The Role
You'll spend the term building inside the intelligence layer between our models and the real world. Vecna's Virtual Workers execute long, multi-step operations across hundreds of tools without losing coherence, context, or intent — and you'll work alongside our engineers on the orchestration, memory, tool design, and reasoning architectures that make that possible.
Single-task agents are table stakes. The hard problem is the layer above them: how dozens of agents coordinate, hand off work, share context, recover from failure, and stay aligned with a strategic objective across hours of autonomous operation. Most agent systems collapse somewhere between step 50 and step 200 — context gets corrupted, plans drift, tools fail silently. We're building the system that doesn't, and you'll own a real, scoped piece of it.
This is a hands-on engineering internship working directly with the founding team. You'll ship code that goes into the platform, not a side project that gets thrown away at the end.
What You'll Work On
You'll take ownership of a focused project within one of these areas:
- Multi-agent orchestration — supervisor and worker patterns, role-based delegation, sub-agent spawning, and the coordination primitives that let agents collaborate without stepping on each other.
- Procedural environment generation — the harnesses that generate synthetic gyms and self-mutating environments programmatically.
- Async event bus and message passing — the substrate over which agents publish, subscribe, hand off work, and react to environmental changes, with retries and ordering guarantees that hold up under load.
- Context management — long-horizon coherence through summarization, relevance scoring, pruning, and memory externalization across sessions and worker boundaries.
- Persistent memory and bitemporal graph state — knowledge and spatial graphs that model the operational environment, asset relationships, and cross-session state, tracking both when a fact was true and when the system learned it so agents can reason about state as of any point in time.
- Tool design and execution environments — browser automation, computer use, sandboxed terminals, and code interpreters that agents can invoke safely.
- Self-reflection and recovery — agents that detect their own failures, critique their reasoning mid-task, backtrack, and retry with improved strategies instead of failing silently or compounding a bad plan.

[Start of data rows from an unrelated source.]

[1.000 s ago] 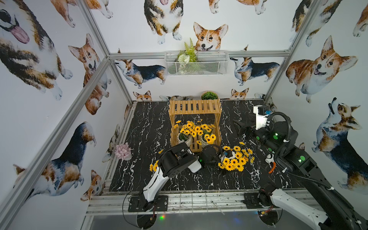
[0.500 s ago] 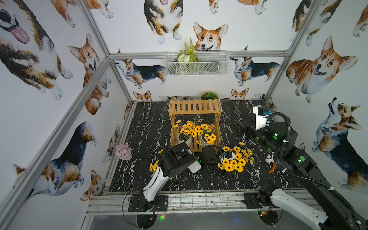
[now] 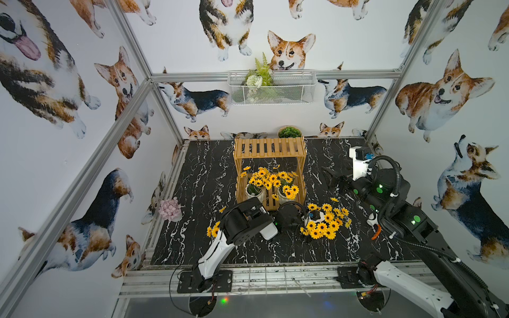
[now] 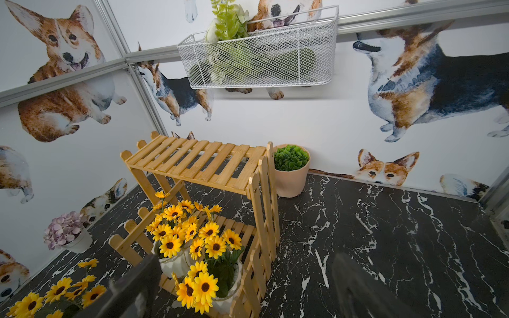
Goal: Take the sunflower pots off the shelves
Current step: Place the sunflower pot at the center of the board.
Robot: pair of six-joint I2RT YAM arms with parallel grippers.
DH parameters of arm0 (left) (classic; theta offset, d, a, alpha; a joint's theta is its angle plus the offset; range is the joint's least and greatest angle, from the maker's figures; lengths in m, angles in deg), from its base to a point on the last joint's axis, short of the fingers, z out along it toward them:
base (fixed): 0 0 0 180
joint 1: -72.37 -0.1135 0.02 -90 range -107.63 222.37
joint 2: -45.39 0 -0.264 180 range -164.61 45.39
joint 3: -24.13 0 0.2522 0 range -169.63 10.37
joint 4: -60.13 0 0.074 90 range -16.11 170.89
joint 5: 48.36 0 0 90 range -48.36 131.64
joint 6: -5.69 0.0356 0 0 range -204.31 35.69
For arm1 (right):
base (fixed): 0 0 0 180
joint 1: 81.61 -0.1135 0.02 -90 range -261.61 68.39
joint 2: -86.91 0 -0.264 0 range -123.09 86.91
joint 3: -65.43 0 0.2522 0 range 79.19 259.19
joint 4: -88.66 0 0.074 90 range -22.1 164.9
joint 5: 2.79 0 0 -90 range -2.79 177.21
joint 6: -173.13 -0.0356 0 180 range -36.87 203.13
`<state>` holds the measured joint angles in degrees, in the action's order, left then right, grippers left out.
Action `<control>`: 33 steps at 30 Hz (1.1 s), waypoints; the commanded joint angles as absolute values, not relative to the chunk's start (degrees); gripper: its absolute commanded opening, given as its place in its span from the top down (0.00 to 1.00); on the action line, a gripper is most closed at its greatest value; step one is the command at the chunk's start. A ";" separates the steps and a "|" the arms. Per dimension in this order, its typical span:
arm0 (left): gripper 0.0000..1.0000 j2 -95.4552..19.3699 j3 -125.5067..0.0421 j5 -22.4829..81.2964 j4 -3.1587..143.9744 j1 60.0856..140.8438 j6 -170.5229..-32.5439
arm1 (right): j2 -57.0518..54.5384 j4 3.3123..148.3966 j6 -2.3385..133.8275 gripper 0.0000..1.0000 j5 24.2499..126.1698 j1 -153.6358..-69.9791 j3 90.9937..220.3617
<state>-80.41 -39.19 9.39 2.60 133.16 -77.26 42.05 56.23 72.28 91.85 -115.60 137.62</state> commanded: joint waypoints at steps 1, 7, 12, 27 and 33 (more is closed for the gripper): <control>0.27 -80.91 -39.02 8.25 2.11 133.19 -76.32 | 42.08 56.71 71.97 0.00 92.56 -115.53 137.64; 0.24 -80.87 -39.02 8.41 2.13 133.10 -75.97 | 42.17 56.71 71.90 0.00 92.41 -115.53 137.45; 0.21 -80.91 -39.02 8.16 2.19 133.08 -76.06 | 42.26 56.66 72.14 0.00 92.66 -115.53 137.43; 0.14 -80.65 -37.00 7.95 1.93 132.84 -76.19 | 42.44 56.29 72.42 0.00 92.75 -115.53 137.45; 0.03 -80.62 -37.00 7.84 1.99 132.89 -76.05 | 42.70 56.18 72.54 0.00 92.83 -115.53 137.40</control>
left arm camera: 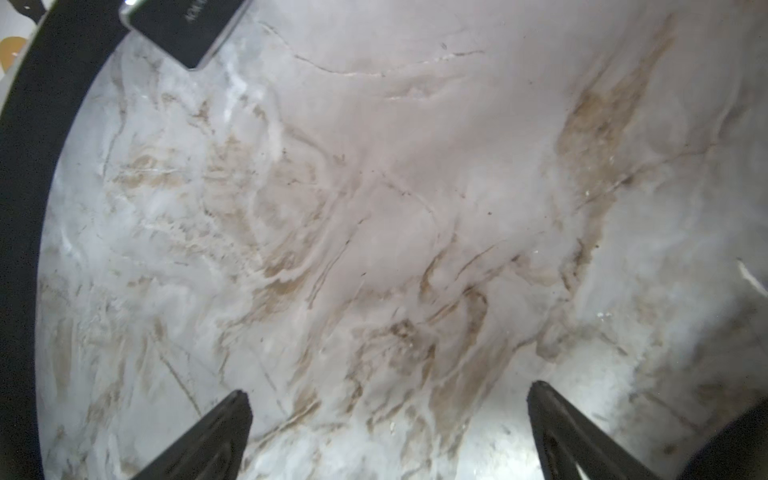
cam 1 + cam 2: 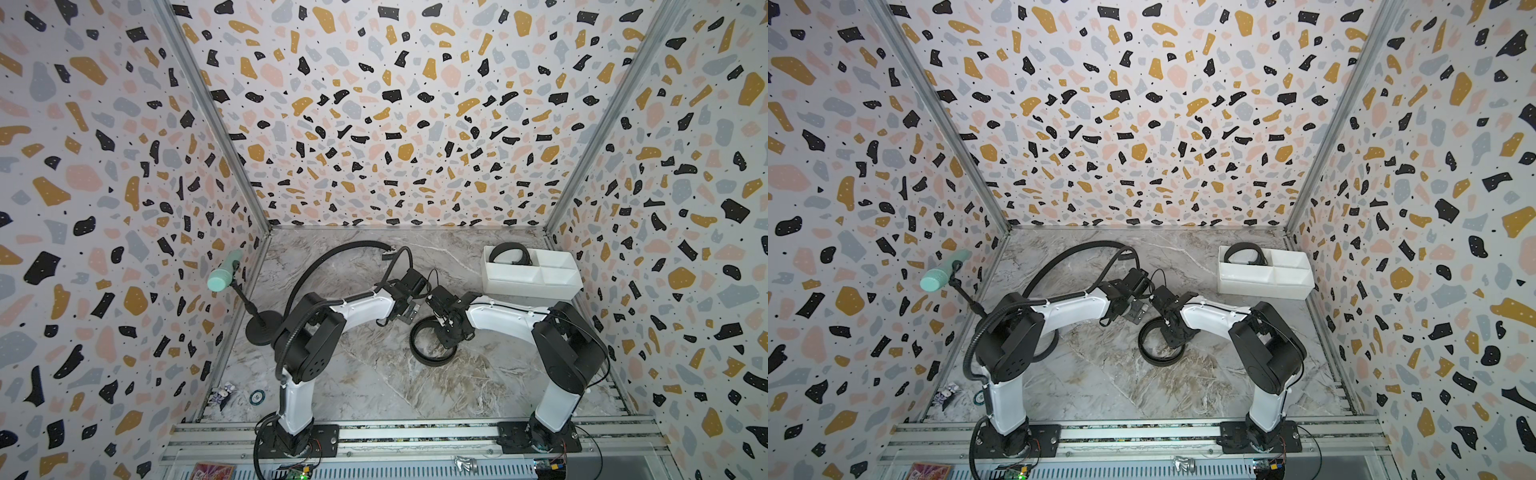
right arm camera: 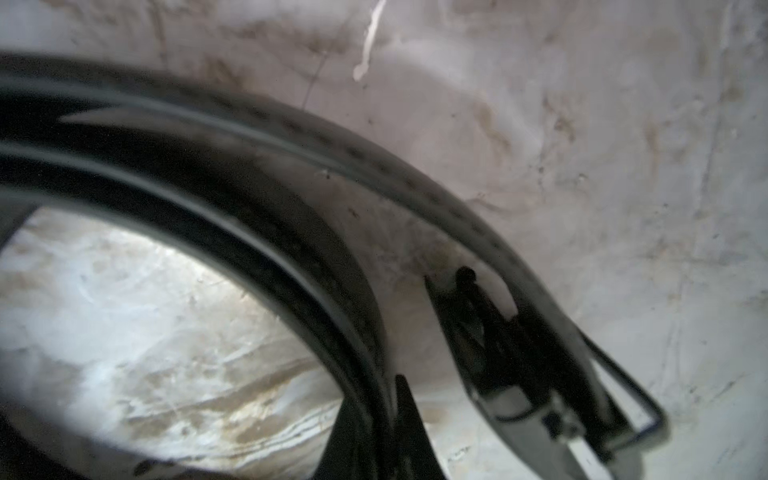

- Self-improvement loops — agents that learn from their own trajectories: mining past runs for what worked, distilling successful strategies into reusable behavior, and getting better at a task across episodes rather than starting cold each time.
- Long-horizon planning and reasoning — OODA-loop execution, dynamic plan decomposition, confidence-gated action selection, and the architectures that keep an agent aligned with a strategic objective across hours of operation and hundreds of steps without drifting.
Who Thrives Here
We care less about pedigree than evidence. Three traits are non-negotiable:
- Hacker mindset — You see systems as something to take apart and understand, not consume as designed. You read the source, poke at edges, and assume there is a faster or more correct way. The instinct to question how things work is the floor.
- Break things, then stabilize them — Robustness in long-horizon agent systems isn't a feature you add at the end; it's the product. You push systems until they fail, study the failure honestly, and rebuild stronger. We don't punish breakage that produces learning — we punish hiding it.
- Try harder — When the obvious approach fails, you find the second, third, and fifth. You re-read the paper, instrument the system, ask a smarter question. Most ceilings here are self-imposed.
You Might Be a Fit If You
- Are pursuing a BS, MS, or PhD in computer science, engineering, or a related field — or are skipping that path and have the repos to back it up.
- Have built something real with LLMs or agents — a project, research prototype, open-source contribution, or hackathon build you can walk us through. We want builder evidence: shipped systems, repos, papers — not slide decks.
- Are strong in Python, comfortable with async, and have written code other people depend on.
- Have exposure to one or more of: distributed systems, event-driven architectures, simulation or procedural environment generation, long-horizon planning or self-reflection loops, graph data models, or tool/API integration.
- Operate with high agency, hold strong opinions you update quickly, and are comfortable in ambiguity.
A lodging stipend is provided for those outside Chicago.